'Accounts of Innocence:' U.Va. Sociologist Considers the Meaning of Victimization

Jan. 19, 2007 -- For sociologist Joseph Davis, stories are more than just a way to amuse the children at bedtime. In his world, stories are how human beings make sense of the world, how we understand our experiences and how we come to grips with difficult situations and are able to move on. In his recent book, “Accounts of Innocence: Sexual Abuse, Trauma, and the Self,” Davis documents the evolution of what he contends is a very new story.

“I was interested in victim stories,” explains Davis, who is a research associate professor of sociology and a director of the Institute for Advanced Studies in Culture. “I was interested not so much in collective experiences such as genocide but individual experiences of victimization.” So, taking one key example, he set out to explore how people came to think and talk about the experiences we now refer to as sexual abuse. What he found was that this story dates only to the 1970s. “It’s not an old way of thinking about it that sexual experience as a child might have lifelong consequences.”

His book received the Cooley Award from the Society for the Study of Symbolic Interaction, an international social science professional organization.

Davis traces this narrative from a time when much of what we now consider pedophilia involved sexual incidents such as fondling that were regarded as inconsequential. According to professionals in that era, the vast majority of children were not overly traumatized by such incidents, he says, especially if supportive parents did not panic. Since the 1970s, however, these experiences have been redefined as damaging, not just to some, but to everyone involved. Proponents of social movements such as the anti-rape, family therapy and child protective movements in effect “discovered” sexual abuse, he explains. They gave it a new name, they incorporated incest and other aberrant sexual experiences, and they sought to expose these incidents, which they claimed were widespread but hidden.

In the 1980s, therapists began to create a new psychology around this emerging phenomenon called sexual abuse. In doing so, they turned to trauma theory, the idea that one could have a terrible experience, such as being involved in a bombing during war, and could be so psychologically traumatized by it that one would have difficulty functioning in everyday life. Davis asserts that psychologists refitted trauma theory to accommodate the physical experience of sexual abuse, creating a mechanistic, treatment-ready disease with a predictable course and continuing effects long after the actual experience.

“Therapy is a kind of story-framing process,” Davis asserts, “in which you learn the story, you learn to tell the story of your past that makes linkages between current experience and past abuse. So you get coached in how to be a survivor.

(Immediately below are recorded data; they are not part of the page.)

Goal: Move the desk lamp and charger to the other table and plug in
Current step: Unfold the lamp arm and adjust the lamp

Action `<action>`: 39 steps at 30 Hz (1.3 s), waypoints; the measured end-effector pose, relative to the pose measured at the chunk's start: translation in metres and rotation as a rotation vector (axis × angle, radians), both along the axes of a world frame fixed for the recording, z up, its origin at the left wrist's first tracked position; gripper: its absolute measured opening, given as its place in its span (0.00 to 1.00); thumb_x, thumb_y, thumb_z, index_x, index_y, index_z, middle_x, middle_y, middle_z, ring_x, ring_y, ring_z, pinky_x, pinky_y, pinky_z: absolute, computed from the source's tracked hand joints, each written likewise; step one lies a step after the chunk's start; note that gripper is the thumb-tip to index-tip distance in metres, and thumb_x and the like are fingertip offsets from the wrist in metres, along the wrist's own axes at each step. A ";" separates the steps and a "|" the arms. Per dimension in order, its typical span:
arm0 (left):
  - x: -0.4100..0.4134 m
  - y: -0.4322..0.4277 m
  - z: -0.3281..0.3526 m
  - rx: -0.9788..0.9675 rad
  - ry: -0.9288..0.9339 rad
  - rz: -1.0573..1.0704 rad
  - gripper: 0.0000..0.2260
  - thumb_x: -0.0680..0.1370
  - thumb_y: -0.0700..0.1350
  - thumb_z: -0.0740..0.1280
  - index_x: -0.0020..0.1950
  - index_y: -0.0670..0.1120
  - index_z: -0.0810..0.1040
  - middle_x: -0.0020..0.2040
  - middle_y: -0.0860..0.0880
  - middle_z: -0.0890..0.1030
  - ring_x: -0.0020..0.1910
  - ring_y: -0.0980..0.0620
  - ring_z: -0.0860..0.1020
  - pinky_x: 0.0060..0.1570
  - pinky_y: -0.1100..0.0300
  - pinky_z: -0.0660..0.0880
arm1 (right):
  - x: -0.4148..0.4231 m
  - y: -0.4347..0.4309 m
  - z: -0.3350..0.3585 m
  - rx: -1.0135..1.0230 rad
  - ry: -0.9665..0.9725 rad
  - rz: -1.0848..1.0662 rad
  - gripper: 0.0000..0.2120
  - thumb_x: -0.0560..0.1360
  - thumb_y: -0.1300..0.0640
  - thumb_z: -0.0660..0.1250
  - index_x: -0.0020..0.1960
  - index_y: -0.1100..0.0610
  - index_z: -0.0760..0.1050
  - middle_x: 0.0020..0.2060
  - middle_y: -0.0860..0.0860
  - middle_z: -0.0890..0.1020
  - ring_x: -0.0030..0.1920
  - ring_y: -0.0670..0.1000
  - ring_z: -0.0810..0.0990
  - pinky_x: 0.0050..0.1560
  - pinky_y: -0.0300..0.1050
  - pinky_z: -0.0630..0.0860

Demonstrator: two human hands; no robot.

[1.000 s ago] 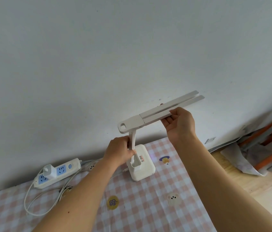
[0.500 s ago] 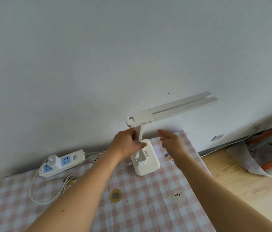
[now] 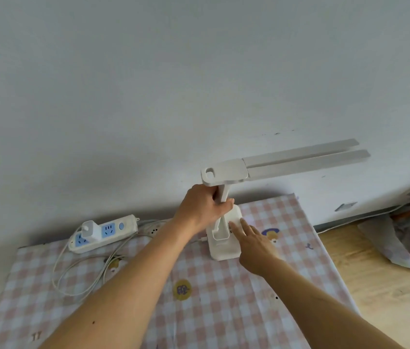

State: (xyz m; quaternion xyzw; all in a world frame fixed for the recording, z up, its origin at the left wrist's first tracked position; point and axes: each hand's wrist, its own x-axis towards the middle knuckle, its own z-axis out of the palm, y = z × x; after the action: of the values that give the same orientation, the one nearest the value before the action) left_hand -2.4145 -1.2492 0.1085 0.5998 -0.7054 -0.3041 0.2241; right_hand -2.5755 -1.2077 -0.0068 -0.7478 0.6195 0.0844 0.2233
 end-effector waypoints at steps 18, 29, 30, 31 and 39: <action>0.010 0.004 -0.003 0.010 0.122 0.027 0.11 0.72 0.46 0.71 0.40 0.39 0.77 0.38 0.42 0.81 0.40 0.43 0.79 0.47 0.47 0.76 | 0.011 -0.016 -0.004 0.039 0.146 0.062 0.37 0.78 0.56 0.60 0.77 0.45 0.40 0.78 0.51 0.43 0.78 0.57 0.46 0.75 0.62 0.48; 0.019 0.000 -0.002 0.106 0.176 -0.013 0.06 0.71 0.45 0.71 0.37 0.46 0.76 0.38 0.46 0.81 0.42 0.46 0.80 0.50 0.46 0.76 | 0.016 -0.011 -0.006 0.025 0.077 -0.007 0.37 0.77 0.57 0.61 0.77 0.46 0.42 0.78 0.51 0.43 0.75 0.56 0.60 0.74 0.57 0.57; 0.021 -0.002 -0.001 0.108 0.180 -0.021 0.06 0.71 0.45 0.71 0.36 0.49 0.76 0.38 0.48 0.81 0.43 0.47 0.80 0.51 0.47 0.76 | 0.017 -0.011 -0.007 0.019 0.066 -0.014 0.37 0.78 0.56 0.60 0.77 0.45 0.42 0.78 0.51 0.43 0.74 0.56 0.62 0.74 0.56 0.58; 0.022 -0.002 0.000 0.110 0.183 -0.026 0.06 0.71 0.44 0.71 0.36 0.50 0.76 0.39 0.48 0.81 0.43 0.47 0.80 0.51 0.47 0.77 | 0.017 -0.010 -0.008 0.012 0.058 -0.021 0.36 0.78 0.56 0.60 0.77 0.45 0.42 0.78 0.51 0.43 0.73 0.56 0.64 0.72 0.55 0.60; 0.022 -0.003 -0.006 0.062 0.173 -0.020 0.09 0.70 0.49 0.74 0.38 0.46 0.79 0.39 0.48 0.83 0.43 0.48 0.81 0.50 0.47 0.77 | 0.011 -0.004 -0.011 -0.073 -0.029 -0.060 0.33 0.79 0.53 0.58 0.78 0.49 0.44 0.79 0.50 0.48 0.76 0.53 0.57 0.75 0.54 0.56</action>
State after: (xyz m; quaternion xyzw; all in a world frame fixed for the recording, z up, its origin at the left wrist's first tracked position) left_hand -2.3921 -1.2522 0.1021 0.5707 -0.6797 -0.3788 0.2623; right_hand -2.5647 -1.2118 -0.0179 -0.7376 0.6411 0.0442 0.2071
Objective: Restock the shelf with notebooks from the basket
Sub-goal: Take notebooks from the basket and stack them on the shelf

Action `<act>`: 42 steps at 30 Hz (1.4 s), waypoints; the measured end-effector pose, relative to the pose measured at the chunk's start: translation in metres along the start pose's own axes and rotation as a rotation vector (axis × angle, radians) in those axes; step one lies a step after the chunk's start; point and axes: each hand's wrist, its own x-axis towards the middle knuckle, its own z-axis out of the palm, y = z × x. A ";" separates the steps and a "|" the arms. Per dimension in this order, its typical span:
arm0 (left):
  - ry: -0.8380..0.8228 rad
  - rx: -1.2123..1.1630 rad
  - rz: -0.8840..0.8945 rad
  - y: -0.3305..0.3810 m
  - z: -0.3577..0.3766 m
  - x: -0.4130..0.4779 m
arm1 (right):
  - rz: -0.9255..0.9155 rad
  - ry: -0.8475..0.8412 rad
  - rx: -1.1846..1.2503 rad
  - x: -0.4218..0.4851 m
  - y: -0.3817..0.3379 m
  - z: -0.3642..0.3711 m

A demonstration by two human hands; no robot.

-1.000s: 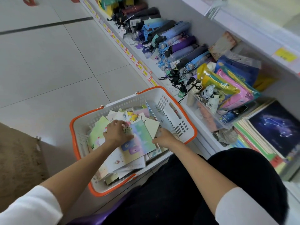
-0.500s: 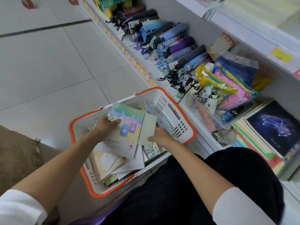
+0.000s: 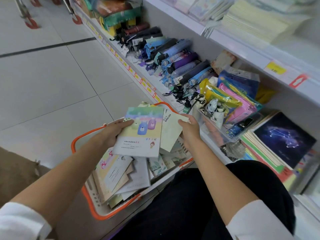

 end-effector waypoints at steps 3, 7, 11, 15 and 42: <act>0.026 -0.157 -0.045 -0.001 0.018 0.004 | 0.007 -0.022 0.147 -0.010 -0.007 0.001; -0.035 -0.285 -0.051 0.003 0.049 0.005 | 0.118 -0.217 0.220 -0.027 -0.008 0.007; -0.001 -0.254 0.060 0.016 0.069 0.003 | 0.172 -0.158 0.223 -0.033 -0.021 -0.004; -0.047 -0.214 0.190 0.033 0.101 -0.002 | -0.060 -0.065 -0.088 -0.034 -0.028 -0.025; -0.605 0.347 0.584 0.044 0.533 -0.138 | -0.393 0.750 0.330 -0.141 -0.192 -0.384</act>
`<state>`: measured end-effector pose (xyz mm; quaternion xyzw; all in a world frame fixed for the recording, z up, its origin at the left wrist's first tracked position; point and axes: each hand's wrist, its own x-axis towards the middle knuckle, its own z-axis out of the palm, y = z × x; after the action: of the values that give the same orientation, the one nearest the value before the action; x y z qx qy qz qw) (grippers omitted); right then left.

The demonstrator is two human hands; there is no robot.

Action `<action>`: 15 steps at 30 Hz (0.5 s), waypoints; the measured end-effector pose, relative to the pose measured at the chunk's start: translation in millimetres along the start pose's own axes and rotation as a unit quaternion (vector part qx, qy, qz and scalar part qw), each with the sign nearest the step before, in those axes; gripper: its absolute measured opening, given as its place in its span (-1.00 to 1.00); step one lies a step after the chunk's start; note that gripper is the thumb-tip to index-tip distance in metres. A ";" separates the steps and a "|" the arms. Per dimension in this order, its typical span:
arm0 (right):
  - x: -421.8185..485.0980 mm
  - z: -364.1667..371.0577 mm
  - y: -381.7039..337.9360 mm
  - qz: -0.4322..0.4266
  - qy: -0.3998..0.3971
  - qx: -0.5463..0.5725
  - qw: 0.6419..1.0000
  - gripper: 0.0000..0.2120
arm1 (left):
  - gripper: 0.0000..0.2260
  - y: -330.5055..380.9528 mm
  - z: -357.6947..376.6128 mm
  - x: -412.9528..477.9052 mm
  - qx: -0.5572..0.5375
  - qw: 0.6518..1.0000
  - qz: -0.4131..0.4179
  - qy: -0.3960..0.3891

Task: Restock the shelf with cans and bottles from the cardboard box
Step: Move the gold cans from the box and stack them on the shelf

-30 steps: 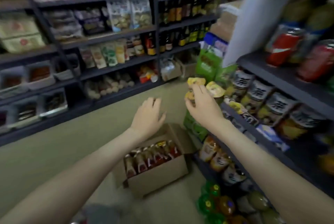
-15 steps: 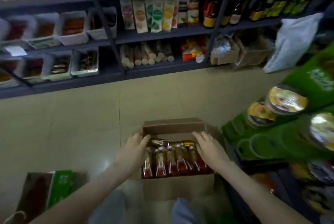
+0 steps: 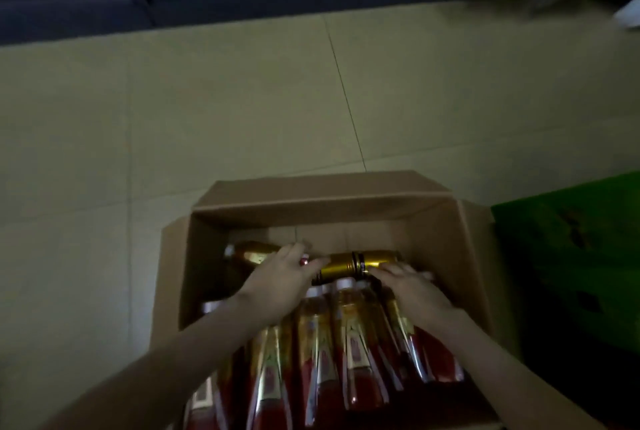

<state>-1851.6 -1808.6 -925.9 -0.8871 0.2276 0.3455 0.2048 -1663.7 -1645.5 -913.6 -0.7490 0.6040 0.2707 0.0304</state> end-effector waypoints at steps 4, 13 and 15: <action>61.4 36.0 29.7 0.006 -0.041 0.006 0.999 -0.49 | -0.57 -12.6 61.8 78.9 -0.029 0.997 0.069 -0.032; 117.3 51.5 40.4 0.070 0.033 0.041 0.996 -0.24 | -0.41 -5.5 105.8 137.8 -0.018 0.981 0.071 -0.177; 128.2 48.6 39.1 0.096 0.042 0.047 0.993 -0.24 | -0.30 -5.4 108.1 142.5 0.014 0.980 0.055 -0.188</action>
<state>-1813.9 -1848.7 -1057.4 -0.8643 0.3362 0.3146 0.2024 -1680.9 -1730.4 -1070.2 -0.6496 0.6316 0.3997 0.1389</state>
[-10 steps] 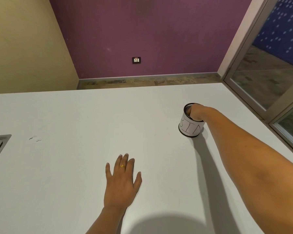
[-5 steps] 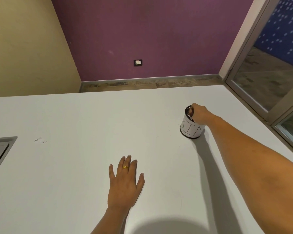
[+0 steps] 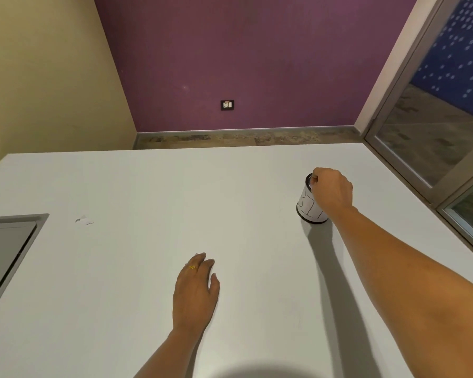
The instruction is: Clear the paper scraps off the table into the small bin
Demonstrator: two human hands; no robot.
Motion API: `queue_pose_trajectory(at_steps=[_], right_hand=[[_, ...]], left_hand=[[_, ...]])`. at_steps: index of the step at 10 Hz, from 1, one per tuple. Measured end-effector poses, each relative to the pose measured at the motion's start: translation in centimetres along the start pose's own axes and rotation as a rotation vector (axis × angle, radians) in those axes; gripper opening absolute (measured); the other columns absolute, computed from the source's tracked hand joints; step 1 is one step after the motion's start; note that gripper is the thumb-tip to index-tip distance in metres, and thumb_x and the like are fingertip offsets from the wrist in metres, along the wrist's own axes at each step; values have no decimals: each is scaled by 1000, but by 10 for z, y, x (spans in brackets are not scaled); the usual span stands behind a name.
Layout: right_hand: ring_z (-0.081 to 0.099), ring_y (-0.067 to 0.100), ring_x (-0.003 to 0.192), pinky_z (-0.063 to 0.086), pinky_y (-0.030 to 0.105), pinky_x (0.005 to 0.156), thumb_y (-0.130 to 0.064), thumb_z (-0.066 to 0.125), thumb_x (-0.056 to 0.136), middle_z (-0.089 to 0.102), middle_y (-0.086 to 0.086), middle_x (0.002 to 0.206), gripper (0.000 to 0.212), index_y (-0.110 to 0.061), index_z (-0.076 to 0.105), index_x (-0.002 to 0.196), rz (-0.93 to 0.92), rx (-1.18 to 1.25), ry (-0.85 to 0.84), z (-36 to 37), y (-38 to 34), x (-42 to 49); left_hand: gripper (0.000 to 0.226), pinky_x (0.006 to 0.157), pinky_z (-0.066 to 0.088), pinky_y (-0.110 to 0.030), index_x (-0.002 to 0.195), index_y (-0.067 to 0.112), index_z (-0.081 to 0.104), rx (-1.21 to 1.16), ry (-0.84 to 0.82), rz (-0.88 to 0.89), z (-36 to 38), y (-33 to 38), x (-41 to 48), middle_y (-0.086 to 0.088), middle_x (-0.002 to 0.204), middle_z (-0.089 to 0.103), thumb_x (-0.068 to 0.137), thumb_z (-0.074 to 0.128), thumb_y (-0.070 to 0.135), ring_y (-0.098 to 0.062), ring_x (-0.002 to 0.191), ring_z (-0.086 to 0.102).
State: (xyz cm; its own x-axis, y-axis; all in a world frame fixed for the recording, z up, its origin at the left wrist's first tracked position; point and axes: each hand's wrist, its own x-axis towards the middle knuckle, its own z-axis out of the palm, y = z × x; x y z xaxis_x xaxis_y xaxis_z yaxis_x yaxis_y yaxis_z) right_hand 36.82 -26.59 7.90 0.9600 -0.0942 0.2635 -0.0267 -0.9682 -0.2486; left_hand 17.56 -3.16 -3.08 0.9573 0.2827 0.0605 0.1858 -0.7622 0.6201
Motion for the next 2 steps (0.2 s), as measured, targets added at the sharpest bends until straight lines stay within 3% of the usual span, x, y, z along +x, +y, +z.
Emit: queue_pose_trajectory(at_steps=[1,2], right_hand=[[59,33,78,47,37,63,13,41,77,68,16,88,30,-1,66,85,-65,44,68,0,-19,-12],[57,34,92,44,39,74,8,43,82,67,15,97,27,-2,68,89,-134,-35,51,10,-44,-23]], left_hand=[[36,109,35,-34,124,14,57,61,27,2,-17,-26,0,-1,141,48,89,53,20,-19,132,42],[38,109,35,-39,124,9,58,134,86,-47,-42,-53,6,-9,139,50,87,57,19,-25,131,44]])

“The part that I found troubling,” Davis continues, “is that the trauma theory was a very deterministic theory. You have a trauma, and then what you do is irrelevant. This thing begins to work on you and has all these bad outcomes, so that your choices and what you do become unimportant. What it did was to inadvertently, but nevertheless quite emphatically, pathologize victims.”

As a sociologist, Davis prefers a more expansive view of human beings, one that recognizes strengths, resilience and capacity to stand heroically in the face of terrible circumstances. In reviewing the therapeutic literature, he was dismayed. “There are no soaring human spirits here,” he says. “It’s all about damage and trauma. That seemed to me an inadequate picture of the human person.”

A second troubling aspect of the victim narrative for Davis involves the idea it engenders that human beings are selves in isolation, that empowering people means they must rely on themselves for everything from identifying and fulfilling their own hopes and dreams to maintaining their own health. The risk of failure under the strain of this story is significant, setting one up for disappointment, disillusionment and even moral discomfort.

“There is a de-emphasis in that literature on strengthening your connection to other people,” Davis asserts. What would happen, he wonders, if instead of running from problematic relationships, people tried to work through them? “I think people are stronger in community than they are in isolation,” he declares.
 
In thinking about healing, wholeness and our growth as human beings, Davis would like to engage a richer conversation. Talking about people as mechanistic creatures subject to the whims of external circumstance or trauma, or as isolated individuals who are completely responsible for everything that happens to them, is an inadequate story for understanding human social experience, he says.

“What we call things, how we talk about them, makes a great deal of difference in what we do about them and how we actually experience them,” Davis declares. “It doesn’t deny that people really have this experience or that it can be really bad, but these ideas have a kind of history. We could think about them in other ways.”